= Pseudo K-tuple nucleotide composition =

Nucleotide composition

The Pseudo K-tuple nucleotide composition or PseKNC, is a method for converting a nucleotide sequence (DNA or RNA) into a numerical vector so as to be used in pattern recognition techniques. Generally, the K-tuple can refer to a dinucleotide (when K=2) or a trinucleotide (when K=3). Depending on the instance, the technique can also be called PseDNC or PseTNC.

The method was derived from an analogous method in proteomics known as PseAAC (Pseudo Amino Acid Composition) that is applied to protein sequences.

== Background ==

=== PseAAC ===
PseKNC was derived from an analogous method in proteomics known as PseAAC (Pseudo Amino Acid Composition). Previously, investigations either relied on sequential models for making predictions of certain protein properties (which, in its simplest case, just refers to the amino acid composition of the protein), or a discrete model which represents a vector of twenty elements, each of which represent the frequency of each amino acid in the protein sample. The discrete model, however, fails to account for sequence-order information. The PseACC model extends the 20-length vector in the discrete model with λ components, each of which in some way captures sequence-order information, and this vector becomes the basis for making predictions.

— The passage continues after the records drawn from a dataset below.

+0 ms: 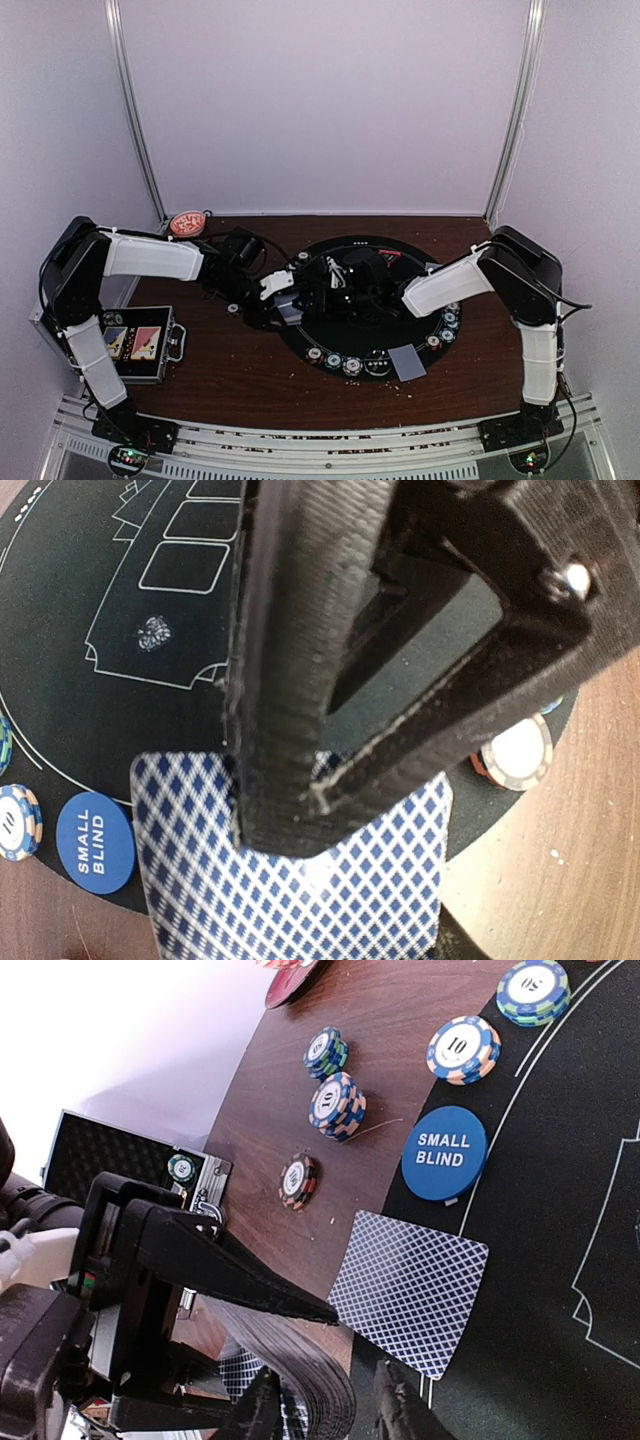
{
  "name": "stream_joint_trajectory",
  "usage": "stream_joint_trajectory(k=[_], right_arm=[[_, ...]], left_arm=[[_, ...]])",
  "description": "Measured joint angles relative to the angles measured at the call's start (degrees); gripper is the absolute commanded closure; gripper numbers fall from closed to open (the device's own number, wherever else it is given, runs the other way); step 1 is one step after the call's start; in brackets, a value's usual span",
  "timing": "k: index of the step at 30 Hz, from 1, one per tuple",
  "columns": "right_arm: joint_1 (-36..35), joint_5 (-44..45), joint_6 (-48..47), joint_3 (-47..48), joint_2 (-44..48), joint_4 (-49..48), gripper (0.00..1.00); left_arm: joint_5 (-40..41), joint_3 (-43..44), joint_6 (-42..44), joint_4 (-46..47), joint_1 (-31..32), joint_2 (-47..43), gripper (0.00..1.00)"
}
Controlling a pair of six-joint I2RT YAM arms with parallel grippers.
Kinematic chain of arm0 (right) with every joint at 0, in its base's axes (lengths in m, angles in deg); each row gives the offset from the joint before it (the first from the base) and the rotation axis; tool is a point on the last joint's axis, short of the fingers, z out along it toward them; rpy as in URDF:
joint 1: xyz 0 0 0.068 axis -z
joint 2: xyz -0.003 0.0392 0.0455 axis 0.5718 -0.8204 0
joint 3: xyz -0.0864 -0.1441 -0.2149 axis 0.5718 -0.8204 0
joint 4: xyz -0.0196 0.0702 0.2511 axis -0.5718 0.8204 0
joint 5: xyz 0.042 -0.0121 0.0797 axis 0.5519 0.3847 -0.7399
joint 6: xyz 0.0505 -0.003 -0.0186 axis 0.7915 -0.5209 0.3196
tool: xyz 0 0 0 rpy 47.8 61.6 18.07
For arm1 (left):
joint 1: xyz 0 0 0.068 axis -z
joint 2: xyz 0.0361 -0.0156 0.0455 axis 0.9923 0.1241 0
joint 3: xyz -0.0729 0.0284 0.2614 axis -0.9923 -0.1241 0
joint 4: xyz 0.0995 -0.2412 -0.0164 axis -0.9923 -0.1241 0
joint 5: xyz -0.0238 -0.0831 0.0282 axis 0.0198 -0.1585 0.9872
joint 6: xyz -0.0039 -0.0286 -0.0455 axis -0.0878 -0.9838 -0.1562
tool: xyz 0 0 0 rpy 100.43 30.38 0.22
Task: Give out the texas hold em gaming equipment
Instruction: Pick up the poker card from the face-down deck piles.
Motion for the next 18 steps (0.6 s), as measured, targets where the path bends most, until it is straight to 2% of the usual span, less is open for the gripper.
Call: stream_joint_trajectory(k=[3,13,18], right_arm=[[0.0,0.3,-0.5,0.0,0.3,0.5,0.75],[0.1,1.2,-1.5,-0.1,1.5,2.0,0.82],[0.2,3.2,-2.4,-0.3,3.9,4.1,0.76]], left_arm=[[0.0,0.1,0.0,0.0,0.0,0.0,0.52],[0.0,0.5,0.0,-0.1,-0.2,0.4,0.52],[0.0,0.5,0.0,-0.1,-0.3,0.4,0.52]])
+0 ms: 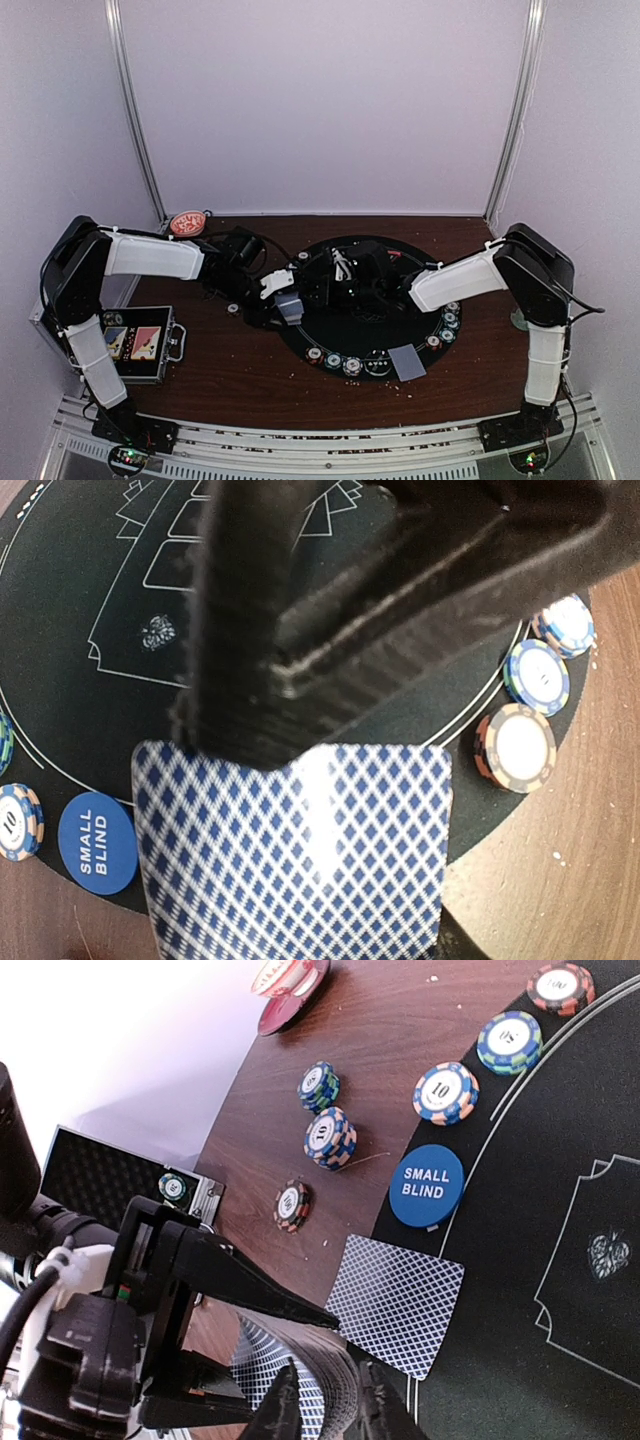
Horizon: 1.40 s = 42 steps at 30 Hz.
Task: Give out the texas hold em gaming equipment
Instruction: Pick up the poker card from the face-down deck piles.
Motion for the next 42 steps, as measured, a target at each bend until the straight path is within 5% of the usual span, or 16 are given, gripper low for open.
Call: stream_joint_trajectory(k=[4,8,20,42], right_arm=[[0.0,-0.3,-0.5,0.0,0.3,0.0,0.50],[0.0,-2.4,0.2,0.0,0.0,-1.0,0.41],[-0.2,-8.6,2.1,1.7,-6.0,-4.8,0.43],[-0.4,-7.5,0.9,4.0,-6.4,-2.6,0.71]], left_arm=[[0.0,0.0,0.0,0.0,0.0,0.0,0.52],[-0.5,0.0,0.2,-0.1,0.0,0.0,0.52],[-2.8,0.0,1.4,-0.7,0.0,0.0,0.52],[-3.3,0.0,2.2,-1.2,-0.3,0.0,0.52]])
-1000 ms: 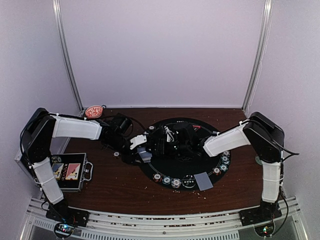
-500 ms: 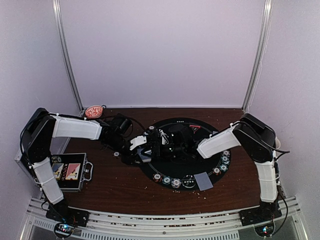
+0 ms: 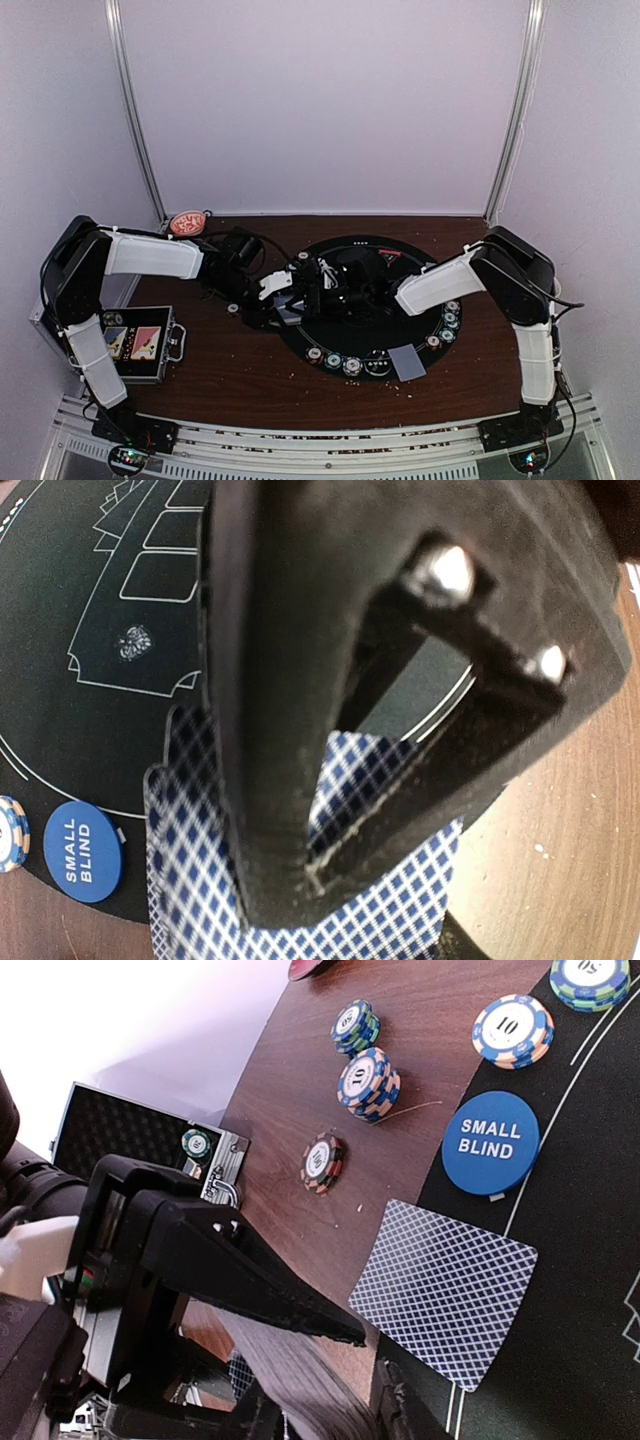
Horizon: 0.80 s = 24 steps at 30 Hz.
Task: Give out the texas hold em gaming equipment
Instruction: Pick up the poker card from the face-down deck piles.
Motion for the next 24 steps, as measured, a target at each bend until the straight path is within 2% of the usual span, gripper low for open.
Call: stream_joint_trajectory(k=[13,21,24], right_arm=[[0.7,2.0,-1.6,-3.3,4.3,2.2,0.79],[1.0,2.5,-1.8,-5.1,7.1,3.0,1.00],[1.0,2.4,-1.6,-6.0,8.5,2.6,1.00]], left_arm=[[-0.1,0.0,0.0,0.0,0.0,0.0,0.52],[-0.3,0.0,0.2,0.0,0.0,0.0,0.52],[-0.3,0.0,0.2,0.0,0.0,0.0,0.52]])
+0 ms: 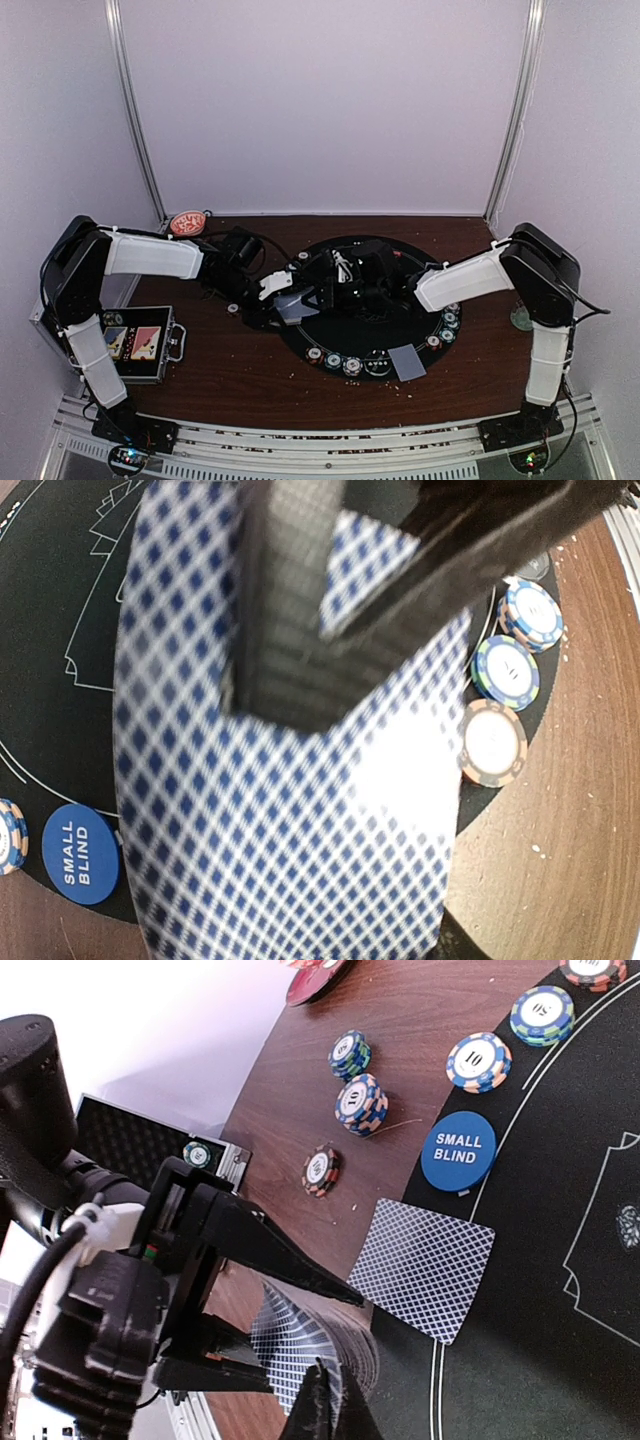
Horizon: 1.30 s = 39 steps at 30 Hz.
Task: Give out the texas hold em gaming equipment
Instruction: Pick up the poker card from the face-down deck piles, then distribute the poker card in the small blind area.
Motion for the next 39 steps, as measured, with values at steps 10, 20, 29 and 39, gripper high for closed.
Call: stream_joint_trajectory(k=[10,20,29,39], right_arm=[[3.4,0.0,1.6,-7.3,6.3,-2.3,1.00],[5.9,-0.5,3.8,-8.2,5.9,-5.9,1.00],[2.6,-3.1,5.8,1.7,-6.5,-7.1,1.00],[-0.3,-5.4,7.5,14.3,-17.1,-6.7,1.00]], left_arm=[[0.2,0.0,0.0,-0.1,0.0,0.0,0.52],[0.4,0.0,0.0,-0.7,-5.4,-2.5,0.52],[0.3,1.4,1.1,-2.1,-12.9,-6.5,0.52],[-0.3,1.7,1.5,-3.1,-15.1,-7.3,0.52]])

=== Analogous problem in genomics ===
Analogously, a discrete model of a nucleotide sequence based on its dinucleotide composition would lay involve a vector of 16 elements, the value of which one representing the frequency of each dinucleotide in the sequence:

$$\mathbf{D}={\begin{bmatrix} f(AA) f(AC) \cdots f(TT) \end{bmatrix}}^{\mathbf{T}}$$

Where D is the DNA sequence, T is the transpose operator, and f(AA) is the normalized occurrence frequency of AA in the DNA sequence. A trinucleotide representation can be denoted as:

$$\mathbf{D}={\begin{bmatrix} f(AAA) f(AAC) \cdots f(TTT) \end{bmatrix}}^{\mathbf{T}}$$

As can be seen, these discrete models fail to consider any global or long-range sequence-order information. To address this for both DNA and RNA sequences, the pseudo K-tuple nucleotide composition or PseKNC was proposed.

== PseKNC ==
PseKNC extends the discrete model by adding λ components to represent sequence-order and physico-chemical properties of the nucleotide sequence. The original KNC model will involve 4^{K} components. In a dinucleotide situation where K = 2, 4^{2} = 16 components will be included. The extension by PseKNC results in (4^{K} + λ) components.

== Applications ==
A wide diversity of applications have been developed with respect to the PseKNC method. For example, it has become an integral component of many algorithms designed to predict the locations of recombination hotspots and coldspots from sequence information.

== Web servers ==
For the convenience scientific community, a freely available web server called PseKNC and an open source package called PseKNC-General were developed in 2013 and 2014, respectively, that could convert large-scale sequence datasets to pseudo nucleotide compositions with numerous choices of physicochemical property combinations. PseKNC-General can generate several modes of pseudo nucleotide compositions, including conventional k-tuple nucleotide compositions, Moreau–Broto autocorrelation coefficient, Moran autocorrelation coefficient, Geary autocorrelation coefficient, Type I PseKNC and Type II PseKNC.

Another web server, Pse-in-One, allows users to hand-select all pre-existing PseAAC and PseKNC methods for protein, RNA, and DNA sequences, along with any selection of the existing availability of physicochemical property combinations for these options.